Further it is contented that as regards the prayer now sought for a larger extent of pathway, it is argued by the counsel for the plaintiffs/respondents, such a ground had not been even taken by the defendants, in the first appellate court and in such view of the matter, it is stated that only for the purpose of prolonging the matter endlessly, the present second appeal has been preferred 11. On a perusal of the materials, particularly the grounds of appeal preferred in the first appellate court, it is seen that the defendants have not complained of not being provided with pathway for having access to their shares allotted to them. Still it is found that the first appellate court has, for the convenient enjoyment of their respective shares, had granted 2 feet path way right in the properties concerned and accordingly, modified the final decree passed by the trial Court. In such view of the matter, the prayer now sought for by the appellants for 12 feet passage for reaching their properties concerned cannot be acceded to, as the same would cause hardship and would render the division of the properties impossible as per the decree passed in the suit. In other words, it is noted that the Courts below have rightly allotted the shares of the respective parties in the properties concerned.
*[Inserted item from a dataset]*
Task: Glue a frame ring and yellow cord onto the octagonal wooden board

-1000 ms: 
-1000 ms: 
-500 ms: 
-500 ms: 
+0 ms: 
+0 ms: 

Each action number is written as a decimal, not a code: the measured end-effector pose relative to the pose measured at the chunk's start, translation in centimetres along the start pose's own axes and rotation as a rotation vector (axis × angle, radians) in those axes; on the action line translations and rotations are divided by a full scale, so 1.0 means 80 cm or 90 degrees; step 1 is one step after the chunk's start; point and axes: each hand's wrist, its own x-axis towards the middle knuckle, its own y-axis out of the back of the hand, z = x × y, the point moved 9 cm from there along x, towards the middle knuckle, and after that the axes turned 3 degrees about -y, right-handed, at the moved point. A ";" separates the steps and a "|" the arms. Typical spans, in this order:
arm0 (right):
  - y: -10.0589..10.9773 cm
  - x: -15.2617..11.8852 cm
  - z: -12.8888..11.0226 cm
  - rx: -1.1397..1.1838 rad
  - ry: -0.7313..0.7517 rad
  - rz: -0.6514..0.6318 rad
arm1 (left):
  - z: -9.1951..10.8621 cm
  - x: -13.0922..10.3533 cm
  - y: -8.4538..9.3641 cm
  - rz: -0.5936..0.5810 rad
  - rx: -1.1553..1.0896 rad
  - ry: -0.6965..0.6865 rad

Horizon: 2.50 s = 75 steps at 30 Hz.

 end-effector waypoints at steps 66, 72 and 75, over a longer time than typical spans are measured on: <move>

If the request of the defendants' that they should be granted pathway right for having access to their shares in all the items of parties is entertained, the same would not be in the ends of justice, as by accepting such a mode of division of the properties, the division of the properties as per the preliminary decree would be rendered impossible and in such view of the matter, as rightly argued, the contention put forth by the counsel for the defendants for allotting a larger pathway measuring 12 feet as such cannot be acceded to. 12. In the light of the above discussions, I do not find valid reasons as such to interfere with the mode of division of the properties concerned, as determined by the Courts below and in such view of the matter, the substantial questions of law formulated in this second appeal are answered against the appellants and in favour of the respondents. Resultantly, the second appeal fails and dismissed with costs. Consequently, connected miscellaneous petitions, if any is closed.